### WORK TO BE COMPLETED:
Your task is to copy the lines of the data below from the line holding "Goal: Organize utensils" through the line holding "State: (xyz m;", inclusive, exactly and with nothing added.

==============================

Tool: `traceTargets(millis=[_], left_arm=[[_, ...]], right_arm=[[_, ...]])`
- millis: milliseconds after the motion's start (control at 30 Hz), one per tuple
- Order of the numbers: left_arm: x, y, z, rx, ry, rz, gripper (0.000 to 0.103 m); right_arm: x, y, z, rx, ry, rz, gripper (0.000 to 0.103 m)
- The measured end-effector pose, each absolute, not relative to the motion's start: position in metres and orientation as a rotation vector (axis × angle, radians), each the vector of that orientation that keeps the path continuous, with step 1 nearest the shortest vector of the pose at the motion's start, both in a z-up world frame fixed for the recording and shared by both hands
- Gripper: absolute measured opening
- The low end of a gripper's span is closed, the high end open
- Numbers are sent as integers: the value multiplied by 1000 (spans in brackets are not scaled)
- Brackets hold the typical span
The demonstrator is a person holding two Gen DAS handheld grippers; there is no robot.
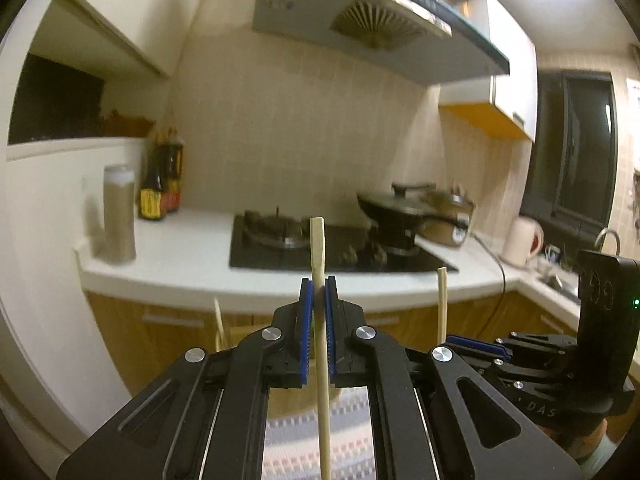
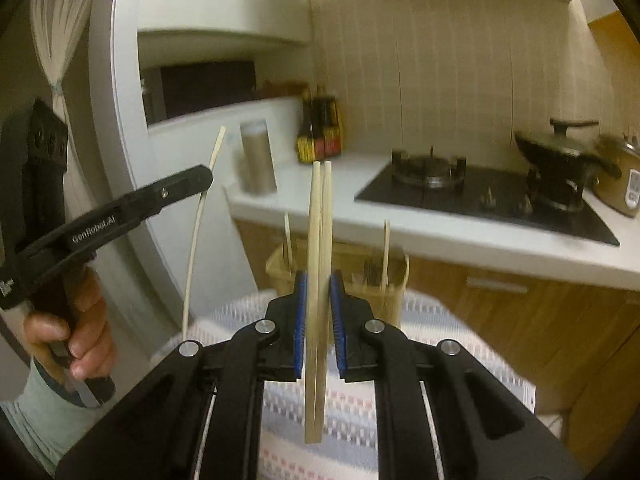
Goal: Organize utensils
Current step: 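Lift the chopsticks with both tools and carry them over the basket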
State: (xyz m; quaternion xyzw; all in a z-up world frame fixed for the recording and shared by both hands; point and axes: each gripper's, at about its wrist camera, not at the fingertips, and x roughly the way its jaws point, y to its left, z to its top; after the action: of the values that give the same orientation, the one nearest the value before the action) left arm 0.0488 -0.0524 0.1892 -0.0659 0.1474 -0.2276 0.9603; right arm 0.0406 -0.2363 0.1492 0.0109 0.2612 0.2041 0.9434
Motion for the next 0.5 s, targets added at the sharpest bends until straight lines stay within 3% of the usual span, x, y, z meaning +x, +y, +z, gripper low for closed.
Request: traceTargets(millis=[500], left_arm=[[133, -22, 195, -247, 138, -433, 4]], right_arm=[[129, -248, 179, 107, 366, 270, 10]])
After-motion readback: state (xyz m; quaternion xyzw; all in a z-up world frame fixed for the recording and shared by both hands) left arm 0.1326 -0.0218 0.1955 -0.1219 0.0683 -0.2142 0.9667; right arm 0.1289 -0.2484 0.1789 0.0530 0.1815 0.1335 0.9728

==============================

### TASK OUTPUT:
Goal: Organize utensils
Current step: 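Lift the chopsticks with both tools and carry them over the basket
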State: (xyz m; quaternion xyzw; all in a z-up world frame fixed for the recording and shared by both hands; point and axes: each gripper's, at about its wrist camera, not at the fingertips, and x roughly the way its jaws point, y to its left, z to its top; after the action: of the values that give the same orientation, the one nearest the value before the action) left arm 0.0488 -0.0524 0.1892 -0.0659 0.1474 -0.2276 0.9603; right arm 0.0406 -0.2363 0.1492 0.0109 0.2612 0.2041 0.9434

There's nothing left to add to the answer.